Re: Padding Question (Cramer-Shoup 98 Crypto System)

From: Kristian Gjøsteen (
Date: 11/22/04

Date: Mon, 22 Nov 2004 09:36:42 +0000 (UTC)

Oliver Moeller <> wrote:
>I have a Java implementation of Cramer-Shoup 98 Crypto System (see links
>below). Version 2.1 now guarantees to de-crypt to the original message by
>introducing a safe way to pad the clear text message up to the required block
>They padding I chose is rather straightforward:
>Always append a bit pattern of fixed (16 bits) length:
> 1000 1000 1000 1000
>The encryption does pad the message with a pattern (01|10)*[0]?, where
>01 / 10 are picked uniformly random.
>For n > 16 (realistic values are around 2000), this reduces the number of
>messages from 2^n to (at least) 2^((n-16)/2).

Why so complicated?

Your message is a bit string of length l. What you need to do (if you
are using F_p* where p is a safe prime) is to embed that bit string as
a quadratic residue.

Assume p is k+1 bits long, and that l < k-9. Append a single 1 followed
by k-8-l 0 bits to the message. The result is exactly k-7 bits long.

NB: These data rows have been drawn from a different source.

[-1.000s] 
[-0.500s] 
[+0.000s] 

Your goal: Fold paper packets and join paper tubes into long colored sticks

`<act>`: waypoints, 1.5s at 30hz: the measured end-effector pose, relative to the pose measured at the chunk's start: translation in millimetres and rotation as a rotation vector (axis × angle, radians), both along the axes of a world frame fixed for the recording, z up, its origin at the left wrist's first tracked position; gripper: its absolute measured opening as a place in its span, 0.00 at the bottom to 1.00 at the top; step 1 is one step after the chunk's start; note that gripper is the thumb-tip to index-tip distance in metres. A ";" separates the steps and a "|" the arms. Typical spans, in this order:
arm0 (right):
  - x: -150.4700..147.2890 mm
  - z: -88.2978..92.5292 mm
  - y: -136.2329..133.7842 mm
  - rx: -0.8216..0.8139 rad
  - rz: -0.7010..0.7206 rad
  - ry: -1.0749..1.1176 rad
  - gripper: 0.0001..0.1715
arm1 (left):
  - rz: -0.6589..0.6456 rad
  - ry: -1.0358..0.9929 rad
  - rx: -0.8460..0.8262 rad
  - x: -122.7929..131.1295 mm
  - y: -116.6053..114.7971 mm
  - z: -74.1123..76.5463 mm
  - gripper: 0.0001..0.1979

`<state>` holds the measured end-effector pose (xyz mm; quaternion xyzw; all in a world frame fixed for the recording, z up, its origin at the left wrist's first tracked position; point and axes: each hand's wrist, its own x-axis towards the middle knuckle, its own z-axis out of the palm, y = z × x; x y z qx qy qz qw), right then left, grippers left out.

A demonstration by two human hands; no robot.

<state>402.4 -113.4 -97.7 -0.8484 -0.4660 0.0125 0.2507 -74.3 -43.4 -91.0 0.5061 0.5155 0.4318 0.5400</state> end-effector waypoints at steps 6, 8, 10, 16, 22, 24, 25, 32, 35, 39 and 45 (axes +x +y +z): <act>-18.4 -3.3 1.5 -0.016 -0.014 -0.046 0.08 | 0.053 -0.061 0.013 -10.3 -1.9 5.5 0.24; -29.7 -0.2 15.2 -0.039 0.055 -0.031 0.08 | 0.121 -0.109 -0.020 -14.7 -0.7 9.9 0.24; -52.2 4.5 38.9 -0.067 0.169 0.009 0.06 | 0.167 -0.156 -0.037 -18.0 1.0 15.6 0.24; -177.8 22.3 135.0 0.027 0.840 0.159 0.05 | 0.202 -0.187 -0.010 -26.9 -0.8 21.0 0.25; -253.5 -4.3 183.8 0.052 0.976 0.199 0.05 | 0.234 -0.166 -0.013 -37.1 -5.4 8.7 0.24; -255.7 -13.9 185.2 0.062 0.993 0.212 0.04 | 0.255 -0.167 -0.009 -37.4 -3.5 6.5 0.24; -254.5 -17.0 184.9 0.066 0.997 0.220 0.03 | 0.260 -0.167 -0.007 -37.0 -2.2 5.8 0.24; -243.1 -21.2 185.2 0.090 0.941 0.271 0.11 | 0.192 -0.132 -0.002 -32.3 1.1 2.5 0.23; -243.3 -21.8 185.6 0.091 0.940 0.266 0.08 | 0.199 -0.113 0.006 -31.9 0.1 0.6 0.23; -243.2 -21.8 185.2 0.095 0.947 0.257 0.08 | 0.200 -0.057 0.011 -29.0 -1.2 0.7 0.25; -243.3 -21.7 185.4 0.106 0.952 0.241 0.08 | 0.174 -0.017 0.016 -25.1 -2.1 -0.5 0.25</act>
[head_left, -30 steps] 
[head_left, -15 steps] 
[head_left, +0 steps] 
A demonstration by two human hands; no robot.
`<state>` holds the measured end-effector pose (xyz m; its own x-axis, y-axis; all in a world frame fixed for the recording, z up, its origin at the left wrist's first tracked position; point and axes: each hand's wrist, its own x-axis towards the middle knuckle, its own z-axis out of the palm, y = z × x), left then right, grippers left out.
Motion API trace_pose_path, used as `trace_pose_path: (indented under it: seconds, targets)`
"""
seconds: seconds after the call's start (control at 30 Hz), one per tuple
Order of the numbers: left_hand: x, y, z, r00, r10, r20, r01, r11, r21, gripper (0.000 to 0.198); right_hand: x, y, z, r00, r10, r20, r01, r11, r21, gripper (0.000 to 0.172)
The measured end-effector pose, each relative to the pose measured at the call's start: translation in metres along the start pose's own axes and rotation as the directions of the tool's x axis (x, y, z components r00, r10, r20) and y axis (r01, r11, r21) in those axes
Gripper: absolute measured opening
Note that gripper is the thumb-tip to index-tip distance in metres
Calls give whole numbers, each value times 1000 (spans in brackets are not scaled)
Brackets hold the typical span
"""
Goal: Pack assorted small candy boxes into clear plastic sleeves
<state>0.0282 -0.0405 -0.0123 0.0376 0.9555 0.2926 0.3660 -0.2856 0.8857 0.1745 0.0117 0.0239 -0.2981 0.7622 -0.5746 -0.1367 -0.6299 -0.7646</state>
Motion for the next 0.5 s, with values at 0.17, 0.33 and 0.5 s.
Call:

Now append 0000000, and check if the resulting binary string has Legendre
symbol 1 when interpreted as an element in F_p*. If it doesn't, try
0000001, 0000010, 0000011, etc.

To extract the embedded message, discard the final 7 bits, then any
trailing zeros, then one one.

This embedding procedure will fail with a probability of roughly 2^128.
Many systems designers can accept that.

The cost is 10 bits plus an expected 2 Legendre symbol evaluations, which
corresponds roughly to two multiplications.

If you pardon my horrible Java code, this is the simplest possible
code I can come up with.

BigInteger embed_message_as_qr(BigInteger p, BigInteger m)
        int i;

        m = m.shiftLeft(1).setBit(0);
        m = m.shiftLeft(p.bitLength()-9-m.bitLength());

        for (i = 0; i < 128; ++i)
                if (Legendre(m,p) == 1)
                        return m;
        return BigInteger.ONE.negate();

Implementing Legendre(x,p) is left as an exercise for the reader.